2017-09-27 Thread intrigeri
Hi,

anonym:
> TBH this has always seemed odd to me. I remember argument for this being 
> about us
> behaving like good Free Software community members by coordinating 
> releases.
> I wonder if they really care, especially given our users' position. So, 
> let's
> ask them!
>>>
 I don't know whether they care but that argument has some weight for me
 at least.
>>>
>>> Same here.

> I would really want to understand this (and possibly agree as well :)). Why 
> do both
> of you (and others?) feel this is important? This is not a rhetorical 
> question,
> I simply don't get it. If your explanation depends on the QA status, please 
> also
> include the case where QA passed so you answer can be applied for the Tails 
> 3.2 case.

Thank you for pushing me to think about it deeper than expressing
raw feelings.

My general answer is: what a downstream does has all kinds of impacts
on their upstream, and that impact can be problematic especially when
downstream diverges in some way (be it by patching code, by changing
default settings, by releasing in an uncoordinated manner, etc.)

For example:

 - Releasing upstream's work before they do can create confusion for
   users wrt. version numbers and released / not released status,
   which can result in additional support work upstream (e.g. "why
   can't I install Firefox x.y? Tor Browser already has it").
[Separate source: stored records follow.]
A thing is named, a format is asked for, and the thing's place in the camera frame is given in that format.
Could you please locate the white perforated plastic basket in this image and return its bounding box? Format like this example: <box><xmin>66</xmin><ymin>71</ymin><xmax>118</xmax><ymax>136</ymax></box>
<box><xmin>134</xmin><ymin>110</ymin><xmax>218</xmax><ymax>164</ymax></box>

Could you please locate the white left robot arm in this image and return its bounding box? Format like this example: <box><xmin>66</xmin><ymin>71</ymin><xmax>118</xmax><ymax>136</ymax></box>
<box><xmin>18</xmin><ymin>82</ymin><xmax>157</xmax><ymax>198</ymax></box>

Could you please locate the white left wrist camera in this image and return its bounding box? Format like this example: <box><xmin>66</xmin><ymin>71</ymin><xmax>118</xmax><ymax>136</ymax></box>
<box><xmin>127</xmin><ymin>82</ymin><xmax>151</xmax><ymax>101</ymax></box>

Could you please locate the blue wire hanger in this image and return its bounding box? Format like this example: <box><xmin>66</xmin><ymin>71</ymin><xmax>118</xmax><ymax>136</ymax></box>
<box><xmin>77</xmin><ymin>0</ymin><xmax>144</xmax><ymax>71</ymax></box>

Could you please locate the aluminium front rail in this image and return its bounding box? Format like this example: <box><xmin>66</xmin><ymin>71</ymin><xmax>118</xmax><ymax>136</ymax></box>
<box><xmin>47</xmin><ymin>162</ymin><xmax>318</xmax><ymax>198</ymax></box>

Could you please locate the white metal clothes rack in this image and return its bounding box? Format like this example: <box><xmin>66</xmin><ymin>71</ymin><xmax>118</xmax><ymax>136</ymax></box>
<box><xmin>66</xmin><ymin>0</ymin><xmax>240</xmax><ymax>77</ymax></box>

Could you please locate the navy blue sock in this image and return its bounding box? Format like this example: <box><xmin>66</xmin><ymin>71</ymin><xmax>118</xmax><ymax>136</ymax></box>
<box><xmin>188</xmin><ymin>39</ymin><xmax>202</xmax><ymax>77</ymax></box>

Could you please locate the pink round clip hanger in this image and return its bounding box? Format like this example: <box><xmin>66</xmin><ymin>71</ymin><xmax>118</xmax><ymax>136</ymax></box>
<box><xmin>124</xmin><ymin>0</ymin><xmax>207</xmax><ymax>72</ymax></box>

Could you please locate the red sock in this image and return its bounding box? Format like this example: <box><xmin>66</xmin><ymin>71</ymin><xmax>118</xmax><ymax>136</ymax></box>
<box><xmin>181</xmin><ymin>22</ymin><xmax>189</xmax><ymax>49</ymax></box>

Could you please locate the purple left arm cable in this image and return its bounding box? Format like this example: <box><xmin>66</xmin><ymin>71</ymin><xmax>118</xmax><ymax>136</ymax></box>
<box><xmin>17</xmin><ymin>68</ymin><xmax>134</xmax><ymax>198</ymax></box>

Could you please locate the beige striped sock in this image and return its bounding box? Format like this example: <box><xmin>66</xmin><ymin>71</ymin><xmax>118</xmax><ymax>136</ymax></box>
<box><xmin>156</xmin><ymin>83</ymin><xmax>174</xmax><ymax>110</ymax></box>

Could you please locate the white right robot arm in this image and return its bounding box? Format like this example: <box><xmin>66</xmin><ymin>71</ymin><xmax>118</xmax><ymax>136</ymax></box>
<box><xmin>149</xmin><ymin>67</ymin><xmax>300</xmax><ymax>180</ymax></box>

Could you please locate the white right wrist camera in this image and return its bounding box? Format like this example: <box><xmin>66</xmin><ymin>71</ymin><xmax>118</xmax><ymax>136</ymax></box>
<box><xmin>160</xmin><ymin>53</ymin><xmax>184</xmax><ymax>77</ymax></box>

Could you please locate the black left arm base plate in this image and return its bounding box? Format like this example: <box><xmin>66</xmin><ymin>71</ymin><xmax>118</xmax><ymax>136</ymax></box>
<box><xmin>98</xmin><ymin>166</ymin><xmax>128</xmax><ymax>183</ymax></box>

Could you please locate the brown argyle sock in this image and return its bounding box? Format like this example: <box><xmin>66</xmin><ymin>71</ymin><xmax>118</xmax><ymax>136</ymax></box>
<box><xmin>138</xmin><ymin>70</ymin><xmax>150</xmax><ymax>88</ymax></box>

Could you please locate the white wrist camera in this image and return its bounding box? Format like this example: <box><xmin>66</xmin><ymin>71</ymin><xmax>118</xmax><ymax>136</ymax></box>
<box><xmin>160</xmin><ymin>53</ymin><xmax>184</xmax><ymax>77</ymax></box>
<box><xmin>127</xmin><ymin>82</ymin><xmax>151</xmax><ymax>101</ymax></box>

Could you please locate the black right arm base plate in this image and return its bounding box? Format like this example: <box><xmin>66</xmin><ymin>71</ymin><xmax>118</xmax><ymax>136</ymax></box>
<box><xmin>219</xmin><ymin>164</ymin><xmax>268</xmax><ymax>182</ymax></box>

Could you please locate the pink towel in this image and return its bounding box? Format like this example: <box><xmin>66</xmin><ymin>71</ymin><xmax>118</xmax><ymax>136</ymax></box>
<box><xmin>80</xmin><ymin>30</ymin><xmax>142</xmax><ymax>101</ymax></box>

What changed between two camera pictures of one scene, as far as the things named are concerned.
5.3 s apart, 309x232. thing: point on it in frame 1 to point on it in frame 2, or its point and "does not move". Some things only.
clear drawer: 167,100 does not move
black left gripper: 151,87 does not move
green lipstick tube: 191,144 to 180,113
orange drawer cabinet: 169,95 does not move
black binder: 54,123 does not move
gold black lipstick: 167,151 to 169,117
 - Releasing upstream's work before they do can dilute
   their communication.

 - Releasing upstream's work before they deem it ready for prime time
   can result in bad user experience, and some users might erroneously
   (but understandably) think the root cause is upstream, which
   results in bad feelings/press about upstream.

 - Similarly, modifying upstream's code or default prefs can create
   confusion for users, erroneously attributed bad UX/feelings/press,
   and additional support work upstream.

 - See the last bullet list on
   https://tails.boum.org/contribute/derivatives/ :)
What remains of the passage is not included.